PROMPT:
What you return must be the data below, word for word, without any images.

── GIVEN DATA

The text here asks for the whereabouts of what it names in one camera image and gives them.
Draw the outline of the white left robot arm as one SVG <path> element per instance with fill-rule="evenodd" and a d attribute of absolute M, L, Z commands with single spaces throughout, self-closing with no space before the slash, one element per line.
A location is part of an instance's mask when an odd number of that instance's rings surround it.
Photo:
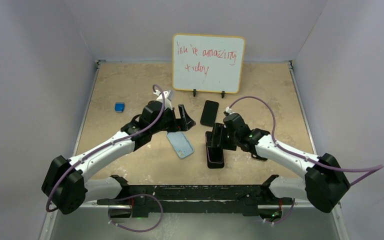
<path fill-rule="evenodd" d="M 152 100 L 125 124 L 115 135 L 98 146 L 68 159 L 55 157 L 41 186 L 47 196 L 45 210 L 61 211 L 67 215 L 75 211 L 90 196 L 86 184 L 90 178 L 115 160 L 147 145 L 154 134 L 189 131 L 196 122 L 184 105 L 178 105 L 179 117 L 173 107 Z"/>

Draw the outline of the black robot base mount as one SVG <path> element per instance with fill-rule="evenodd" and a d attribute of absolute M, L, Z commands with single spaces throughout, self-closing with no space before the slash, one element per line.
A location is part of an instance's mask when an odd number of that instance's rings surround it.
<path fill-rule="evenodd" d="M 132 205 L 132 217 L 150 213 L 241 214 L 269 217 L 291 198 L 276 198 L 264 184 L 239 185 L 126 185 L 115 199 L 98 205 Z"/>

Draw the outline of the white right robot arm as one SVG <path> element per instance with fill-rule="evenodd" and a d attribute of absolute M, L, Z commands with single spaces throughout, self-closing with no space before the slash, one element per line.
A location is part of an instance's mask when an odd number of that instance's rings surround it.
<path fill-rule="evenodd" d="M 257 160 L 274 161 L 298 175 L 298 178 L 276 176 L 267 180 L 260 196 L 268 204 L 279 198 L 299 199 L 309 201 L 323 213 L 330 213 L 351 187 L 333 155 L 307 153 L 299 157 L 298 149 L 274 140 L 269 131 L 250 129 L 238 113 L 213 125 L 206 146 L 231 151 L 241 149 Z"/>

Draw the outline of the black phone case with cutouts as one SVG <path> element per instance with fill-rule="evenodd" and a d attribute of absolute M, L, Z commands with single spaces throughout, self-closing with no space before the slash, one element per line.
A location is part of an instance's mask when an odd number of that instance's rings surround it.
<path fill-rule="evenodd" d="M 221 147 L 207 147 L 206 162 L 209 169 L 224 168 L 225 160 L 223 149 Z"/>

────

TASK ANSWER:
The text here asks for the whereabouts of what it names in one camera image and gives them.
Draw the outline of the white left robot arm as one SVG <path> element per instance with fill-rule="evenodd" and a d attribute of absolute M, L, Z commands with single spaces throughout, self-closing with no space before the slash, one element per line.
A location is part of an instance's mask when an odd number of that instance's rings surround it.
Photo:
<path fill-rule="evenodd" d="M 152 100 L 125 124 L 115 135 L 98 146 L 68 159 L 55 157 L 41 186 L 47 196 L 45 210 L 61 211 L 67 215 L 75 211 L 90 196 L 86 184 L 90 178 L 115 160 L 147 145 L 154 134 L 189 131 L 196 122 L 184 105 L 178 105 L 179 117 L 173 107 Z"/>

Draw the outline of the black robot base mount as one SVG <path> element per instance with fill-rule="evenodd" and a d attribute of absolute M, L, Z commands with single spaces throughout, self-closing with no space before the slash, one element per line.
A location is part of an instance's mask when an odd number of that instance's rings surround it.
<path fill-rule="evenodd" d="M 132 205 L 132 217 L 150 213 L 241 214 L 269 217 L 291 198 L 276 198 L 264 184 L 239 185 L 126 185 L 115 199 L 98 205 Z"/>

Draw the outline of the white right robot arm as one SVG <path> element per instance with fill-rule="evenodd" and a d attribute of absolute M, L, Z commands with single spaces throughout, self-closing with no space before the slash, one element per line.
A location is part of an instance's mask when an odd number of that instance's rings surround it.
<path fill-rule="evenodd" d="M 257 160 L 274 161 L 298 175 L 298 178 L 276 176 L 267 180 L 260 196 L 268 204 L 279 198 L 299 199 L 309 201 L 323 213 L 330 213 L 351 187 L 333 155 L 307 153 L 299 157 L 298 149 L 274 140 L 269 131 L 250 129 L 238 113 L 213 125 L 206 146 L 231 151 L 241 149 Z"/>

Draw the outline of the black phone case with cutouts as one SVG <path> element per instance with fill-rule="evenodd" and a d attribute of absolute M, L, Z commands with single spaces throughout, self-closing with no space before the slash, one element per line.
A location is part of an instance's mask when an odd number of that instance's rings surround it.
<path fill-rule="evenodd" d="M 221 147 L 207 147 L 206 162 L 209 169 L 224 168 L 225 160 L 223 149 Z"/>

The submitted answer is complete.